BRIEF. Leave the pictures out. Retype exactly the lines below from the one containing "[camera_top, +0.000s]" through the one containing "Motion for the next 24", and no others.
══ TASK DATA
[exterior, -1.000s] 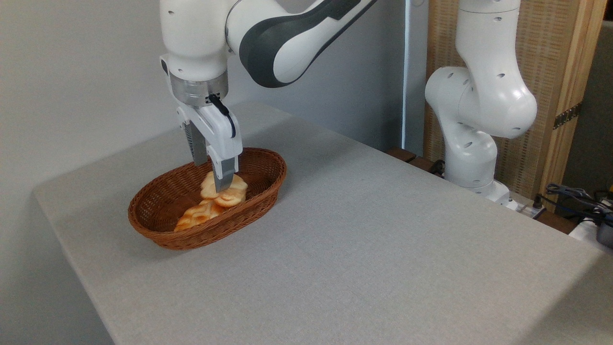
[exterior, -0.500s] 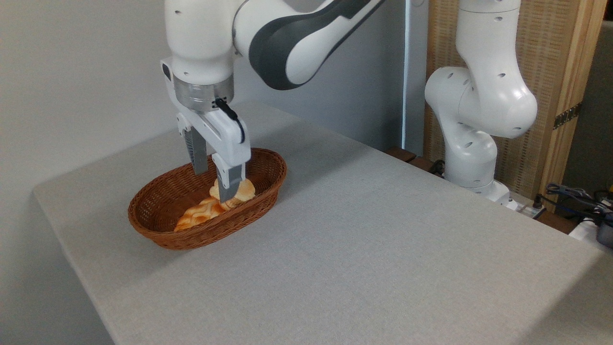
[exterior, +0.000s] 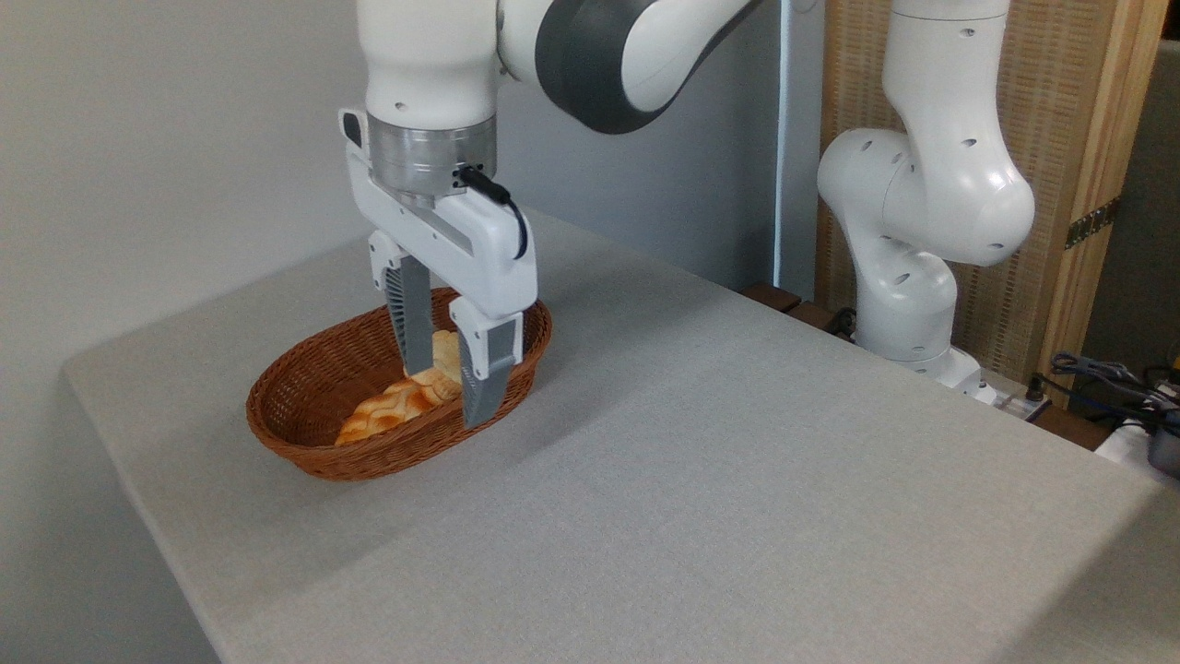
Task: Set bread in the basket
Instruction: 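Raise the open gripper up away from the basket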
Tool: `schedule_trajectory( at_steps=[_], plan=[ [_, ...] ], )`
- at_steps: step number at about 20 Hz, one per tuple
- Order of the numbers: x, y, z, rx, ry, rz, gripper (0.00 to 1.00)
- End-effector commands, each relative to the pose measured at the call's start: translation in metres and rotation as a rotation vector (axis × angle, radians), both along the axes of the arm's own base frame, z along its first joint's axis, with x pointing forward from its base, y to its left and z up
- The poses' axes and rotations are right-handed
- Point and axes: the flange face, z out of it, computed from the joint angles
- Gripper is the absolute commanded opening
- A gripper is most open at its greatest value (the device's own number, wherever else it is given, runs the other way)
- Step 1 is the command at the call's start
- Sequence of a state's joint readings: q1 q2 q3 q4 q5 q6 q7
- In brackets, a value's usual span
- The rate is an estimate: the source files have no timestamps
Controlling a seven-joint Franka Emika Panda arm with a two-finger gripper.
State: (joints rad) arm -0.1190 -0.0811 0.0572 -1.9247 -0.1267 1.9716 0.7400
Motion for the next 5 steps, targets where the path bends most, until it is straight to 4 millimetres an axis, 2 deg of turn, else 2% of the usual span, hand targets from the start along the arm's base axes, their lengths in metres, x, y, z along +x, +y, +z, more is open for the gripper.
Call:
schedule_trajectory(
  at_steps=[1, 5],
  plan=[
    [-0.0042, 0.0145, 0.0008, 0.054, 0.017, -0.021, 1.0],
    [-0.0034, 0.0213, 0.0012, 0.052, 0.013, -0.006, 1.0]
  ],
)
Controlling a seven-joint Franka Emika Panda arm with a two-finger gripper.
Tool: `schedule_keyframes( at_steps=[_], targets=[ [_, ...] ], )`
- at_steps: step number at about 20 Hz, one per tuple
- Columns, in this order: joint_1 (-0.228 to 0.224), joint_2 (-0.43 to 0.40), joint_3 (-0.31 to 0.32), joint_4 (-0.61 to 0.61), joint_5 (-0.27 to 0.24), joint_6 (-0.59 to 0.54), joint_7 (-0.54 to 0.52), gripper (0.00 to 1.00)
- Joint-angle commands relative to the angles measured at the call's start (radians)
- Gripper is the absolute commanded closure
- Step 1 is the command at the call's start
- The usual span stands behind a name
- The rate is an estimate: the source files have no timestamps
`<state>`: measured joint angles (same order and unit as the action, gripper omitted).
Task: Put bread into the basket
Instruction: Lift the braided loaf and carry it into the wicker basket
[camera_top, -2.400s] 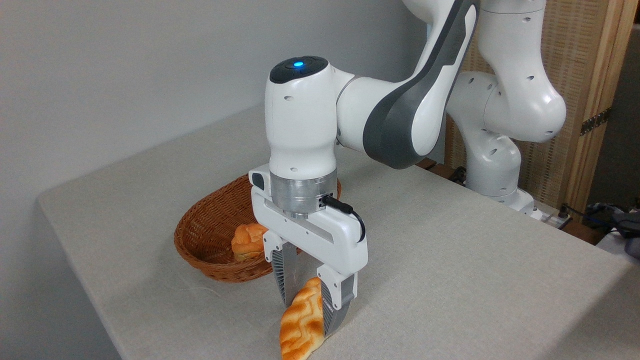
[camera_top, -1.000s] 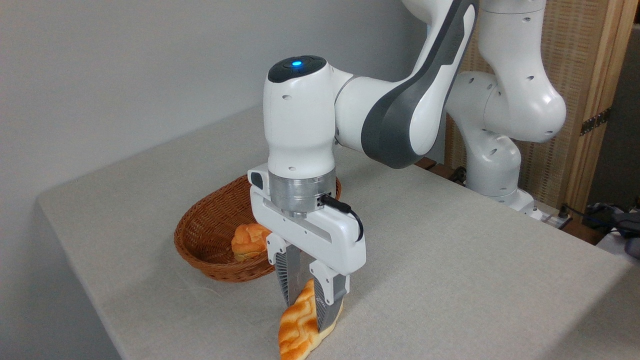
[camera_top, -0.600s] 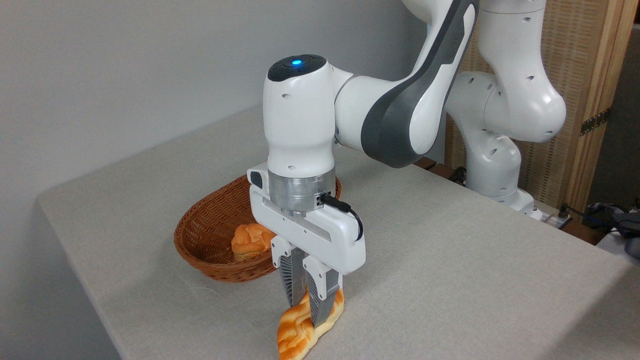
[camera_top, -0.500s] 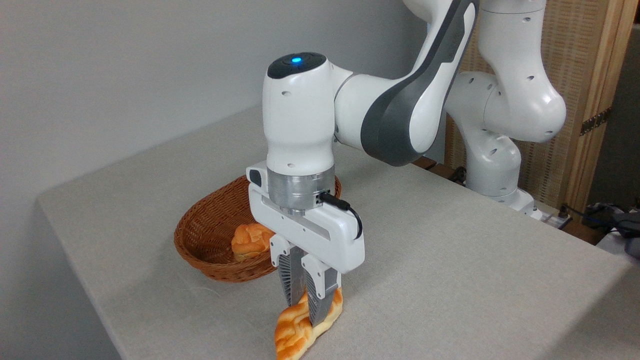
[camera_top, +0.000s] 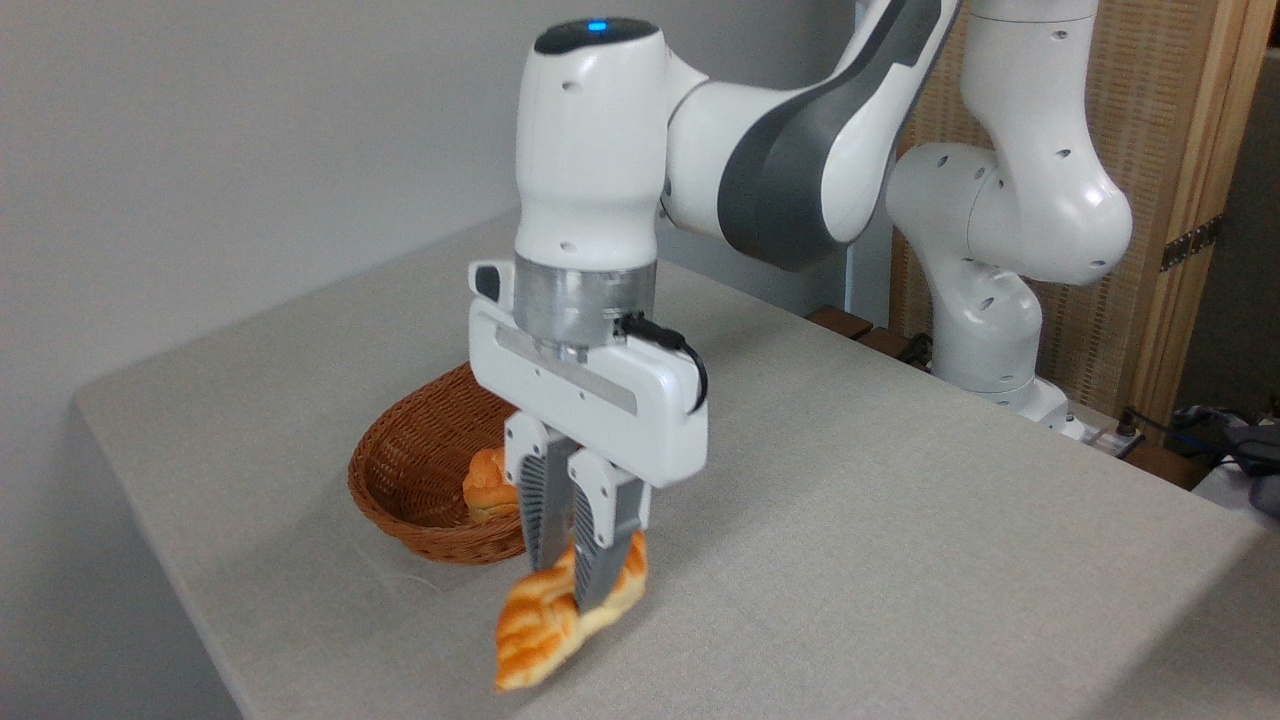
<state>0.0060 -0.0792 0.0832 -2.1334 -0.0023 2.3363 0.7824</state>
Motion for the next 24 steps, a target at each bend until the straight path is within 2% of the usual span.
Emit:
schedule_keyframes(
  at_steps=[1, 5, 9, 16, 21, 22, 23, 24],
  targets=[
    [-0.001, -0.031, -0.02, 0.012, -0.057, 0.008, 0.004, 0.61],
    [-0.001, -0.048, -0.071, 0.02, -0.113, 0.003, -0.003, 0.61],
    [-0.001, -0.07, -0.15, 0.026, -0.166, -0.04, -0.009, 0.61],
    [-0.001, -0.071, -0.293, 0.024, -0.171, -0.115, -0.067, 0.61],
    [-0.001, -0.071, -0.355, 0.024, -0.169, -0.186, -0.08, 0.57],
    [-0.001, -0.07, -0.37, 0.024, -0.169, -0.208, -0.078, 0.54],
    [-0.001, -0.07, -0.378, 0.024, -0.169, -0.233, -0.078, 0.46],
    [-0.001, -0.068, -0.382, 0.024, -0.169, -0.25, -0.077, 0.25]
  ],
)
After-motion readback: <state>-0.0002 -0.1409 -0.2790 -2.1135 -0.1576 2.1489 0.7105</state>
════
ANSWER.
[camera_top, +0.000s] 
<state>0.0060 -0.0792 0.0832 -2.1334 -0.0023 2.3363 0.7824</state>
Motion for the next 24 steps, a target at each bend until the straight path is within 2% of the usual span.

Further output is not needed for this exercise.